La prisión preventiva no puede ser un cajón de sastre
La libertad es uno de los derechos básicos de toda persona. Cuando un Estado de Derecho decide privar a un procesado de su capacidad de movimientos, esta acción judicial debe realizarse con las máximas garantías y con una carga probatoria muy sólida, porque el tiempo en prisión nunca podrá devolverse. De no actuar así, nos encontraremos de nuevo con un caso como el de Sandro Rossell, que ha sido exonerado de las acusaciones de blanqueo. Su reputación ha sido restaurada tras la absolución, cierto, pero nadie podrá devolverle los 22 meses que ha pasado preventivamente en la cárcel.
Hoy en día existen instrumentos tecnológicos –pulseras electrónicas, por ejemplo– que evitan que una persona en riesgo de fuga puede escaparse. Y desde luego conviene igualmente rehuir una suerte de encarnizamiento con las personalidades públicas, pues en ocasiones da la impresión de que la judicatura, por el mero hecho de ser individuos conocidos, actúa con una dureza que no siempre está plenamente justificada.
Del mismo modo, la prisión preventiva tiene que ser proporcional; es decir, aplicarse en función a la gravedad de los delitos por los que el individuo en cuestión será posteriormente juzgado.
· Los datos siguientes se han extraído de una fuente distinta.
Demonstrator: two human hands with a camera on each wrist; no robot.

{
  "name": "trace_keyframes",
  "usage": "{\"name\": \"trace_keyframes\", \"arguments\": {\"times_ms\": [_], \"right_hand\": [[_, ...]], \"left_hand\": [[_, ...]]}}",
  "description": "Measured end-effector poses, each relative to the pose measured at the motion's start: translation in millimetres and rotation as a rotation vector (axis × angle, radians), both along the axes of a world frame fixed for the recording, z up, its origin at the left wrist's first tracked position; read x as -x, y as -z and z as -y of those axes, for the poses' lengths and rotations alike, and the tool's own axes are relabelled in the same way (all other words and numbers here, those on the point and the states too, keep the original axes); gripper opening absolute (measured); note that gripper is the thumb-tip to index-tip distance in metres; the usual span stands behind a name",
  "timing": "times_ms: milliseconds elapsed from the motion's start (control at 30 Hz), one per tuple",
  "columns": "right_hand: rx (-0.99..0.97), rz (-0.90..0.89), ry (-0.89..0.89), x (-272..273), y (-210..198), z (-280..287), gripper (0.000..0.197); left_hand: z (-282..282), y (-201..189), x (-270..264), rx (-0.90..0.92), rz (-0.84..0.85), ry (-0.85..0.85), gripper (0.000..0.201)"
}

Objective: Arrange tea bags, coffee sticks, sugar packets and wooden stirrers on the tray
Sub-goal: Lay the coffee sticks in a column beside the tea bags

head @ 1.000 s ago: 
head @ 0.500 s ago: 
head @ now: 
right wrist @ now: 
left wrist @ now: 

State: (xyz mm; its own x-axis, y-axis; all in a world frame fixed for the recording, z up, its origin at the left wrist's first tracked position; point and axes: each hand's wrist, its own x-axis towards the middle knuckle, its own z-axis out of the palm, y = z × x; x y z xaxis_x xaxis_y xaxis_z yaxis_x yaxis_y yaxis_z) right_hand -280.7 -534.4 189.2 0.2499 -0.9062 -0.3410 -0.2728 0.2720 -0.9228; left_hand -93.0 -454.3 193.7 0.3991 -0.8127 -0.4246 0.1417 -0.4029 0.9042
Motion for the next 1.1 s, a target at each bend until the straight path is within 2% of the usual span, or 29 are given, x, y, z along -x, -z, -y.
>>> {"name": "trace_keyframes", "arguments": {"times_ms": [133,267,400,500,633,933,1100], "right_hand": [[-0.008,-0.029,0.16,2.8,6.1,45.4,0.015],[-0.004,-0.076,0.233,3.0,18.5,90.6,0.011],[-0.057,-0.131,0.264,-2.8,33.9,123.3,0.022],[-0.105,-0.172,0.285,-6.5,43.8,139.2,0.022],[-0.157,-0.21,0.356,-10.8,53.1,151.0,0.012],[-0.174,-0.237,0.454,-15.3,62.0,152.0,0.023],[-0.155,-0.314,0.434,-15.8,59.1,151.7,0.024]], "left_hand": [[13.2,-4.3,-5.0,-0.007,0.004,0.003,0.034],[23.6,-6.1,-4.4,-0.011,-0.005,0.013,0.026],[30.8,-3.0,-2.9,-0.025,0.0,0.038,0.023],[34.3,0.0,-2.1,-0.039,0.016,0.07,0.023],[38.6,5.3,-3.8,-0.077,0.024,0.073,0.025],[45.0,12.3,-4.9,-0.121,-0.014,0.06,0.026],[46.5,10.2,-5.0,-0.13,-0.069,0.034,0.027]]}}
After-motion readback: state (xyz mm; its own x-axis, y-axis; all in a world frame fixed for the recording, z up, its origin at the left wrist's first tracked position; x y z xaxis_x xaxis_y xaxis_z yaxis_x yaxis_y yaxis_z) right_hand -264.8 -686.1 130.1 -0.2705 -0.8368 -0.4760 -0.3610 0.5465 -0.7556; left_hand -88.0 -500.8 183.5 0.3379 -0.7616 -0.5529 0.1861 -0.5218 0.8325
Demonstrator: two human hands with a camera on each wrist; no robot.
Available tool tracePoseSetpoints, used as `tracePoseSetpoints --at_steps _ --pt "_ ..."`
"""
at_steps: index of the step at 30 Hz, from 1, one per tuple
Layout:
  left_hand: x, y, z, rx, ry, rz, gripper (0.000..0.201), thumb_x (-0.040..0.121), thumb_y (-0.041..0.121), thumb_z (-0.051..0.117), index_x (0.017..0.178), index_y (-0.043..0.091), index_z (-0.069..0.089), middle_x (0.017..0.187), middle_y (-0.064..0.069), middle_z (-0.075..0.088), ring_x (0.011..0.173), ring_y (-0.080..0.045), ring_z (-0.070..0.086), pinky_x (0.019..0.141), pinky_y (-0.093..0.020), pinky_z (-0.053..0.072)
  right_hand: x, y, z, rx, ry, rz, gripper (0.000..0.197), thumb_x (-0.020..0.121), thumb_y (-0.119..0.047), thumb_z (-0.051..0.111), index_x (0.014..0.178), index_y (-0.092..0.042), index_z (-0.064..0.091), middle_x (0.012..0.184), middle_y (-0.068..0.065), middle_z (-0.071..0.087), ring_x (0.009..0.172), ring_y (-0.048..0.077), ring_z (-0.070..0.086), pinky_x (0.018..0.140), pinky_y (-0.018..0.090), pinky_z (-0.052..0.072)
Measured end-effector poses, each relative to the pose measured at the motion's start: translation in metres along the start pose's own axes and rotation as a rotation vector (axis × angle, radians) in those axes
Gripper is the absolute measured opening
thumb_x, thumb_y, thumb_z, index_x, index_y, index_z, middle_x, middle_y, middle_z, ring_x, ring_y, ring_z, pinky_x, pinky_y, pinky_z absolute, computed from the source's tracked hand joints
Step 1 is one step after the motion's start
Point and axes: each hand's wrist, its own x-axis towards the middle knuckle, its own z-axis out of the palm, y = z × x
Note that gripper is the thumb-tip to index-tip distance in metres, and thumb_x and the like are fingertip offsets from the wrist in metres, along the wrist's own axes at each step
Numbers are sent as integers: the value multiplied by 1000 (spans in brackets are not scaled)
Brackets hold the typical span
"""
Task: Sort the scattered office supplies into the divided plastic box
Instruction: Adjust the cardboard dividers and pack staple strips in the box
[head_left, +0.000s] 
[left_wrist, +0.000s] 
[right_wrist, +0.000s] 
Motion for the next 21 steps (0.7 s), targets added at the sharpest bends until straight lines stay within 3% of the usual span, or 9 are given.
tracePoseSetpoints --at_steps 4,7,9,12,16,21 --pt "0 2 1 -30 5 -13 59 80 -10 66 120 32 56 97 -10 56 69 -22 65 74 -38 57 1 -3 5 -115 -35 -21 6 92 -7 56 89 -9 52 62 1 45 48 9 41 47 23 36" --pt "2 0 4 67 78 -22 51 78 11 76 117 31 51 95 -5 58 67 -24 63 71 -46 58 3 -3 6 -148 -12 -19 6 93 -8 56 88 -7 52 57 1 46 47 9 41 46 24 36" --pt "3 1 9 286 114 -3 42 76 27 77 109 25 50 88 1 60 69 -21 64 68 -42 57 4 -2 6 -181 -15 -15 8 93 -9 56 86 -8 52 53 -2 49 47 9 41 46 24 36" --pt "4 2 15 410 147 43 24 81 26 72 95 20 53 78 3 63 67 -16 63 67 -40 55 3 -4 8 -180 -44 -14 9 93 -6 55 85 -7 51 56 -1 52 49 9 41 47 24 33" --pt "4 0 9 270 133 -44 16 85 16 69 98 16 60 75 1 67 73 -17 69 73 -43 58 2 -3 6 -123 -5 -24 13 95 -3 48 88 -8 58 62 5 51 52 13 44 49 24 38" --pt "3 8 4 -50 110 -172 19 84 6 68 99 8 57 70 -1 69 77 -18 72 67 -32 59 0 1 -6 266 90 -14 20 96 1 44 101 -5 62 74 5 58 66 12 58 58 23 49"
No puede suceder que esta medida cautelar sea la única que un Estado de Derecho tenga a su disposición, porque de la misma manera que existe la presunción de inocencia hacia los acusados, la responsabilidad que evite una posible destrucción de pruebas tiene que correr, al menos en primera instancia, a cargo del investigador, no de la persona investigada. De todo este asunto extraemos una conclusión: la prisión preventiva, por la gravedad de la medida y por los riesgos que conlleva, tendría que estar mucho más tasada. Como ha dicho el abogado de Rossell: convendría que la Justicia, el legislador y la sociedad se replanteen una normativa que no puede ser un cajón de sastre.